Зента испуганно взглянула на Петера, удрученная его резкостью. Потом, не поднимая глаз, сунула бумаги в ящик, надела кофту и вывела велосипед на улицу. Петер в окно видел, как она уехала, сразу же набрав большую скорость.
«Не надо было таким тоном говорить с Зентой», — сердился он на себя и с досады кусал губы. Как трудно ему бороться со своей несдержанностью, все еще вырываются слишком резкие слова — о них не надо жалеть, если они предназначены для врага, но в обращении с друзьями грубость непростительна. Вот и теперь, слова его, как крапива, обожгли Зенту, а ведь ей он говорил бы самые нежные слова, если бы только хватило смелости. Нет, он не осмеливался. Она всегда была такая спокойная, такая со всеми приветливая, добрая и обходительная, что он рядом с нею казался себе неуклюжим медведем. Да, медведем, которому так и хотелось подхватить Зенту на руки. Но он сдерживал себя — вдруг она заметит, какие чувства бушуют в груди ее послушного ученика, и начнет его избегать, сторониться… И вот… Эх, хотелось стукнуться головой о стенку. Быть может, Зента все время терпела его только потому, что, как комсомолка, считала своим долгом помогать ему в учебе, ну, а если ее терпение кончилось? «Тогда ты получишь по заслугам», — он ударил себя кулаком по лбу.
У исполкома остановилась машина. Приехал Упмалис и еще несколько человек, все они зашли к Кадикису, только одного из прибывших Упмалис проводил к Ванагу и попросил временно устроить в его комнате.
Примерно через час начали собираться истребители, жившие поблизости. Ванаг размещал их в зале заседания, чтобы случайные посетители, увидев их, не разнесли по волости весть о подготовке операции.

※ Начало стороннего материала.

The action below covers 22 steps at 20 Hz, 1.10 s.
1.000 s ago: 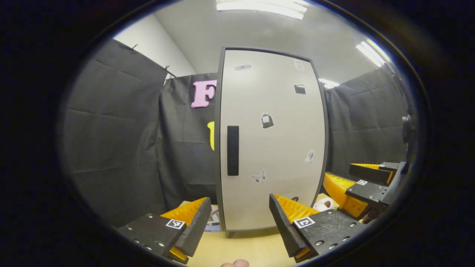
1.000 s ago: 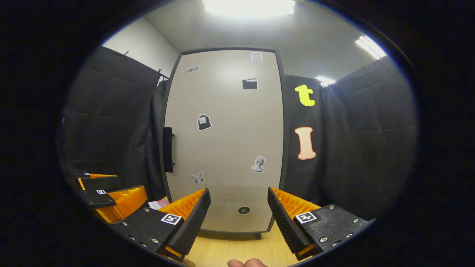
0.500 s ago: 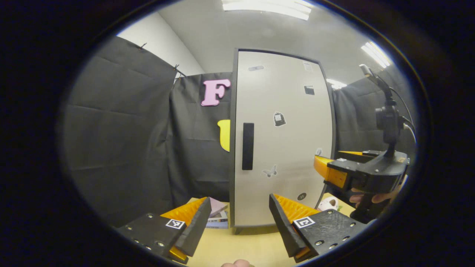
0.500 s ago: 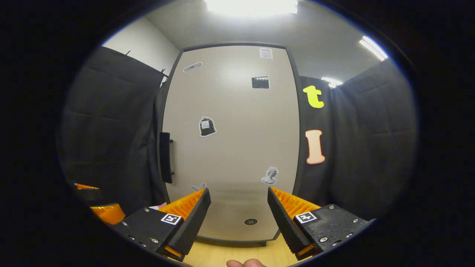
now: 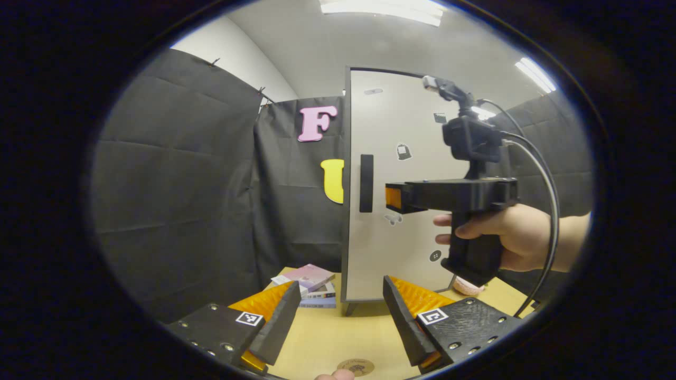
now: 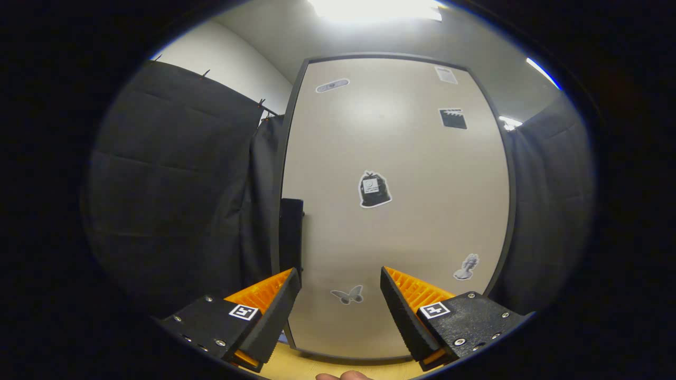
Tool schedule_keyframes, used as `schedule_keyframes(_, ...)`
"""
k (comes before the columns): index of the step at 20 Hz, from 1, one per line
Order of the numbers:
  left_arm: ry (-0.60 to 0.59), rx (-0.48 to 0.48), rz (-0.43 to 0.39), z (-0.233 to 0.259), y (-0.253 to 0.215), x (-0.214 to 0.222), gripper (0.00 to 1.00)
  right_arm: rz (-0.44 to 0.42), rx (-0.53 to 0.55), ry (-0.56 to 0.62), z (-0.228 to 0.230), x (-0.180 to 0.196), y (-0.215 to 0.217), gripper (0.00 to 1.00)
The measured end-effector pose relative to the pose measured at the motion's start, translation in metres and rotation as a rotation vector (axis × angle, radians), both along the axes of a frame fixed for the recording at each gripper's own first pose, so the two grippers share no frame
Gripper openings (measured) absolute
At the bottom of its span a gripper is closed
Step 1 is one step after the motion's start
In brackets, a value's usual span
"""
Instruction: Open the cabinet door with the right hand, grasp the bottle in the cabinet with the left hand and place it on the coaster, then close the cabinet door with the right hand.
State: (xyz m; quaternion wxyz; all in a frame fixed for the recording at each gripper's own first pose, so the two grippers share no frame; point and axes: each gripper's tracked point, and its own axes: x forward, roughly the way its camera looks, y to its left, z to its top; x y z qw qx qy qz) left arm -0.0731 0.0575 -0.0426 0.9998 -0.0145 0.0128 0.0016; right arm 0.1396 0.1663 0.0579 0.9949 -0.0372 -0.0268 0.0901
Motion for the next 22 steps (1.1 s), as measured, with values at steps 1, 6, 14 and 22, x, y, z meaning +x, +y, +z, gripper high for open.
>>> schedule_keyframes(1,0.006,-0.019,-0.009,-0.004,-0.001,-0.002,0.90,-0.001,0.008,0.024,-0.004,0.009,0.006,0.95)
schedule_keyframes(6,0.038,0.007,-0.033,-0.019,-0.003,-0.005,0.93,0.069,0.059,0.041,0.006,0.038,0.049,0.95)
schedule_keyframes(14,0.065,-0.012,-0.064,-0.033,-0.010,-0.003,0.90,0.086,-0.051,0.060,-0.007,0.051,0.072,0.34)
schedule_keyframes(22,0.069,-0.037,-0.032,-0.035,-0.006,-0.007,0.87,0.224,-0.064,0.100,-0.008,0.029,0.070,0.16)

Время шло, один за другим начали возвращаться комсомольцы. Подходили извещенные истребители. Пришли несколько незнакомых людей и спросили Озола. Наконец собрались все. Не было лишь Майги. Кадикис, Озол и Упмалис нервничали, опасаясь, что она может не вернуться вовсе. Если Майга заметила возникшие против нее подозрения и испугалась, что бандиты могут попасться и выдать ее на допросе, или вообще изменила свои планы, то она, действительно, могла и не вернуться, попытаться где-нибудь спрятаться, исчезнуть навсегда.
Среди людей, готовых к борьбе, Зента как-то растерялась. От быстрой езды и, может быть, от терзавшего ее волнения ей стало жарко, захотелось пойти домой — умыться. Попросив у Ванага разрешения отлучиться на полчаса, она позвала с собой Мирдзу. Хотелось с близким человеком поговорить о Майге, добиться полной ясности. Но у Мирдзы не было желания уйти хотя бы на минуту из комнаты, где развивались столь важные события, ей хотелось самой присутствовать, передавать из комнаты в комнату распоряжения, слушать смелые предложения Упмалиса и восхищаться хладнокровием, с которым он готовился к предстоящей схватке, обещавшей быть совсем не легкой. Мирдза отказалась пойти с Зентой, и та уехала одна, но Ванаг заметил, что едет она так неуверенно, словно только недавно научилась ездить. И он снова пожалел, что несколькими сердечными словами не исправил свою недавнюю резкость, но кругом были люди, а он не умел одним словом или взглядом высказать свои чувства.
Наконец примчался на велосипеде один из наблюдателей и сообщил, что Майга по дороге из исполкома сделала крюк и зашла к Мелнайсам. После ее ухода Розалия Мелнайс поспешила на восточную опушку бора и там под корни сосны положила записку. На обратном пути Розалия задержана, и вот — бумажка, найденная под сосной.
Записка была краткой, шифрованной:
«Милый! Сегодня вечером ко мне не приходи. У меня много работы. Буду дежурить всю ночь. Когда освобожусь — сообщу. Милочка».
— А Майга? Куда делась Майга? — нетерпеливо спросил Озол.
— Только что видели, как она входила в домик Зенты Плауде, — сообщил наблюдатель.
— В таком случае сейчас же задержим ее там, — решил Кадикис.